**What needs to be done**
Return all of the lines below exactly as they are.
◆ ◆ ◆ ◆
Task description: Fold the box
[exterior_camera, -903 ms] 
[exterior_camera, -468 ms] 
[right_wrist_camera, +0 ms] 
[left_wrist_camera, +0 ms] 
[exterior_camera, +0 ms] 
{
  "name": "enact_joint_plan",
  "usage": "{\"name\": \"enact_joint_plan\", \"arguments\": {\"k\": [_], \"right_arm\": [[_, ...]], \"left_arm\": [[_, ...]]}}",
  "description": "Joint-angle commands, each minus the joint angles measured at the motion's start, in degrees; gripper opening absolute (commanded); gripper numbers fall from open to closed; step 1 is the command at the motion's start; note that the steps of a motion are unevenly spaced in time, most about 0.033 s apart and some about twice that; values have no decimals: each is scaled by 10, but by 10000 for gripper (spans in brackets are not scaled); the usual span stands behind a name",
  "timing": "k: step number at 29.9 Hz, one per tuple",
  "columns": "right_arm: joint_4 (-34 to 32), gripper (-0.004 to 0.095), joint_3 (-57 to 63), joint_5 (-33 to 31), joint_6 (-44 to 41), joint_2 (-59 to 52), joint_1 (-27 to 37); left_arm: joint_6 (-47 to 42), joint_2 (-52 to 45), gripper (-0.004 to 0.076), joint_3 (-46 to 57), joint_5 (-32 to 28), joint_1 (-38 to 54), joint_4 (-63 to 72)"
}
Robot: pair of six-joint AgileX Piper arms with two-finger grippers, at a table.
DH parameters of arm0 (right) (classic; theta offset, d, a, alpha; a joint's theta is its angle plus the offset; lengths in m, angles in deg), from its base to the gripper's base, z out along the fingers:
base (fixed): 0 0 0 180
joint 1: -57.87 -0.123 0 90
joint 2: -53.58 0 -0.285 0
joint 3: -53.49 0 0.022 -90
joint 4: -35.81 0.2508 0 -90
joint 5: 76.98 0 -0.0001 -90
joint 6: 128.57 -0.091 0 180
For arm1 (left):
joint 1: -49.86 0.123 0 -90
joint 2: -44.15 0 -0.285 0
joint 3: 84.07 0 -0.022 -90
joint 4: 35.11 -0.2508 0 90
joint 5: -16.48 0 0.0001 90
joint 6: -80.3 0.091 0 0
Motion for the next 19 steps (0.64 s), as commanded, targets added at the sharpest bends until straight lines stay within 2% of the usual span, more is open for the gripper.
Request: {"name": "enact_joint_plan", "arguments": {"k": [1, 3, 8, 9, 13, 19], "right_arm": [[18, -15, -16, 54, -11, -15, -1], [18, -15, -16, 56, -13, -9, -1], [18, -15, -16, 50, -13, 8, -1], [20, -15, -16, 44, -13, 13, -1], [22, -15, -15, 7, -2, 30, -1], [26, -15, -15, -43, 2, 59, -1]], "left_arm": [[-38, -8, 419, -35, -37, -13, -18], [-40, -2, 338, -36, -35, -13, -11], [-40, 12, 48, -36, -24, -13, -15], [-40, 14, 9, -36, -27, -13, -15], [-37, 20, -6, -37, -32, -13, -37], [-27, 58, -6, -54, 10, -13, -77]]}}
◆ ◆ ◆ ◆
**Result for this exercise**
Task description: Fold the box
[exterior_camera, -903 ms] 
[exterior_camera, -468 ms] 
[right_wrist_camera, +0 ms] 
[left_wrist_camera, +0 ms] 
[exterior_camera, +0 ms] 
{
  "name": "enact_joint_plan",
  "usage": "{\"name\": \"enact_joint_plan\", \"arguments\": {\"k\": [_], \"right_arm\": [[_, ...]], \"left_arm\": [[_, ...]]}}",
  "description": "Joint-angle commands, each minus the joint angles measured at the motion's start, in degrees; gripper opening absolute (commanded); gripper numbers fall from open to closed; step 1 is the command at the motion's start; note that the steps of a motion are unevenly spaced in time, most about 0.033 s apart and some about twice that; values have no decimals: each is scaled by 10, but by 10000 for gripper (spans in brackets are not scaled); the usual span stands behind a name",
  "timing": "k: step number at 29.9 Hz, one per tuple",
  "columns": "right_arm: joint_4 (-34 to 32), gripper (-0.004 to 0.095), joint_3 (-57 to 63), joint_5 (-33 to 31), joint_6 (-44 to 41), joint_2 (-59 to 52), joint_1 (-27 to 37); left_arm: joint_6 (-47 to 42), joint_2 (-52 to 45), gripper (-0.004 to 0.076), joint_3 (-46 to 57), joint_5 (-32 to 28), joint_1 (-38 to 54), joint_4 (-63 to 72)"
}
Robot: pair of six-joint AgileX Piper arms with two-finger grippers, at a table.
DH parameters of arm0 (right) (classic; theta offset, d, a, alpha; a joint's theta is its angle plus the offset; lengths in m, angles in deg), from its base to the gripper's base, z out along the fingers:
base (fixed): 0 0 0 180
joint 1: -57.87 -0.123 0 90
joint 2: -53.58 0 -0.285 0
joint 3: -53.49 0 0.022 -90
joint 4: -35.81 0.2508 0 -90
joint 5: 76.98 0 -0.0001 -90
joint 6: 128.57 -0.091 0 180
For arm1 (left):
joint 1: -49.86 0.123 0 -90
joint 2: -44.15 0 -0.285 0
joint 3: 84.07 0 -0.022 -90
joint 4: 35.11 -0.2508 0 90
joint 5: -16.48 0 0.0001 90
joint 6: -80.3 0.091 0 0
Motion for the next 19 steps (0.64 s), as commanded, targets added at the sharpest bends until straight lines stay within 2% of the usual span, more is open for the gripper.
Request: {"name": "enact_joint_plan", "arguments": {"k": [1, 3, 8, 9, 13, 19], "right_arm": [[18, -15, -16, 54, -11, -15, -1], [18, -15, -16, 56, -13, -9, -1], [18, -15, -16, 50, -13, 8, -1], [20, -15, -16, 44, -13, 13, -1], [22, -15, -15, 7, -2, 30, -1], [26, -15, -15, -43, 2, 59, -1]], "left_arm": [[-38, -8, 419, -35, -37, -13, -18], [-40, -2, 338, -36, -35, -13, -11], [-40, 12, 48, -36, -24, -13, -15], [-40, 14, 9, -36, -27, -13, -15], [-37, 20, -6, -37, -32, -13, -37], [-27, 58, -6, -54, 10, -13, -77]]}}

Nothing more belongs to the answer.